Men close to him sprang up and tried to grab his arm, but he swung the gun around like a flyswatter, smashing one of them in the face. I had my own out, ready to back his play, but it was not necessary. They could see that he was as dangerous as an old bull and they backed away.
It hung in balance, then they started shucking clothes like Doukhobors. One man bolted for a door; he was tripped. No, he was not wearing a parasite.
But we did catch three. After that, the show went on the channels, ten minutes late, and Congress started the first of its "bare back" sessions.
Chapter 14
"LOCK YOUR DOORS!"
"CLOSE THE DAMPERS ON YOUR FIREPLACES!"
"NEVER ENTER A DARK PLACE!"
"BE WARY OF CROWDS!"
"A MAN WEARING A COAT IS AN ENEMY-SHOOT!"
We should have had every titan in the country spotted and killed in a week. I don't know what more we could have done. In addition to a steady barrage of propaganda the country was being quartered and sectioned from the air, searching for flying saucers on the ground. Our radar screen was on full alert for unidentified blips. Military units, from airborne troops to guided-rocket stations, were ready to smear any that landed.

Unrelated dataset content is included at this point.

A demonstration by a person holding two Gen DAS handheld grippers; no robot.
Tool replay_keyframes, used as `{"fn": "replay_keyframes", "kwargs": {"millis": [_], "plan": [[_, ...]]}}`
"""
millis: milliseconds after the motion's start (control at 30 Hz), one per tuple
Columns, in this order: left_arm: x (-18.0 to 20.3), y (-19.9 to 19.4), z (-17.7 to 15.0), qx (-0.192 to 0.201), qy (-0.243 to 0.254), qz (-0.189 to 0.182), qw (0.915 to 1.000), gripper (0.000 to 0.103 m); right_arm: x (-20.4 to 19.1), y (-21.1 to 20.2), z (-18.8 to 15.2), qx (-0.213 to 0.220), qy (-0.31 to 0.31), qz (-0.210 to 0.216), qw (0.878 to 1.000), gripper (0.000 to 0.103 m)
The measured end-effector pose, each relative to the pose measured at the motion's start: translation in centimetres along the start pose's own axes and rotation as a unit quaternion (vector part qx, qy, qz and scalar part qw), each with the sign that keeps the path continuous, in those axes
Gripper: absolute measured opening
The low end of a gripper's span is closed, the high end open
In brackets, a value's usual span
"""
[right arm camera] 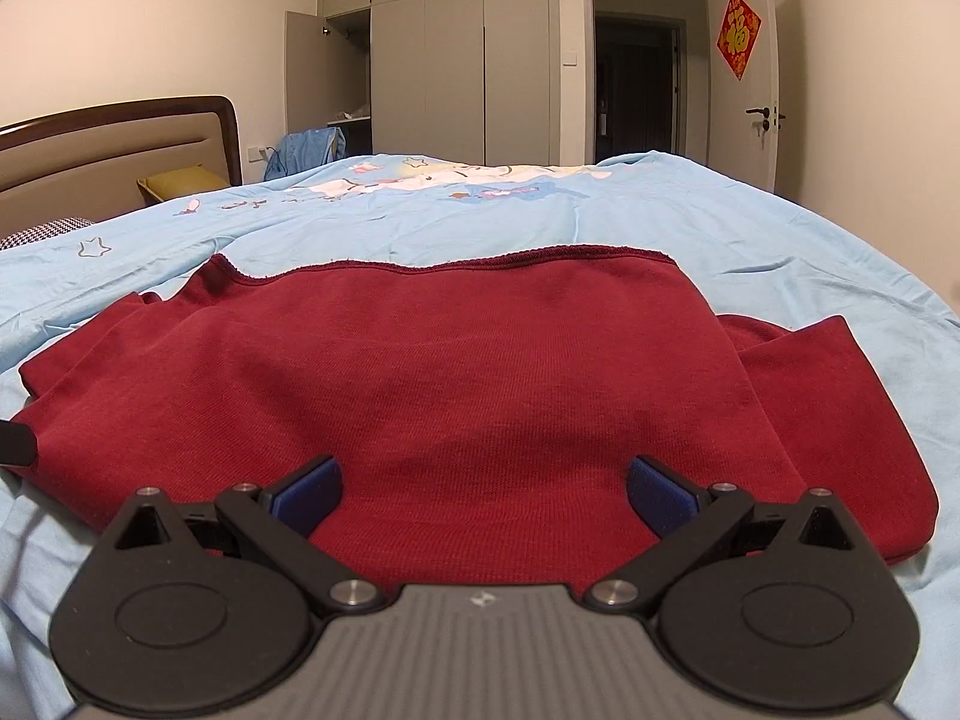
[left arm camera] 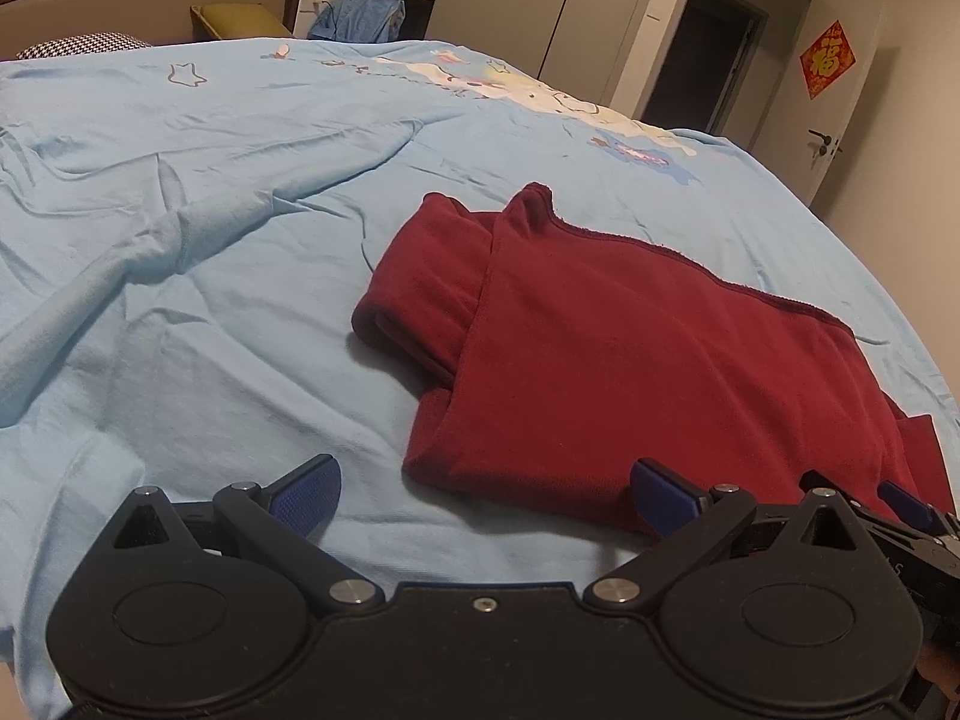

Then nothing happened. There was no work for them to do. The thing fizzled like a damp firecracker.
In the uncontaminated areas people took off their shirts, willingly or reluctantly, looked around them and found no parasites. They watched their newscasts and wondered and waited for the government to tell them that the danger was over. But nothing happened and both laymen and local officials began to doubt the necessity of running around the streets in sunbathing costumes. We had shouted "Wolf!" and no wolf came.
The contaminated areas? The reports from the contaminated areas were not materially different from the reports from other areas.
Our stereocast and the follow-ups did not reach those areas. Back in the days of radio it could not have happened; the Washington station where the 'cast originated could have blanketed the country. But stereo-video rides wavelengths so short that horizon-to-horizon relay is necessary and local channels must be squirted out of local stations; it's the price we pay for plenty of channels and high resolution pictures.
In the infected areas the slugs controlled the local stations; the people never heard the warning.
But in Washington we had every reason to believe that they had heard the warning. Reports came back from-well, Iowa, for example, just like those from California. The governor of Iowa was one of the first to send a message to the President, promising full cooperation. The Iowa state police were already cruising the roads, he reported, stopping everybody and requiring them to strip to the waist. Air travel above Iowa was stopped for the duration of the emergency, just as the President had urged.
There was even a relayed stereo of the governor addressing his constituents, bare to the waist. He faced the camera and I wanted to tell him to turn around. But presently they cut to another camera and we had a close up of a bare back, while the governor's voice went cheerfully on, urging all citizens to work with the police.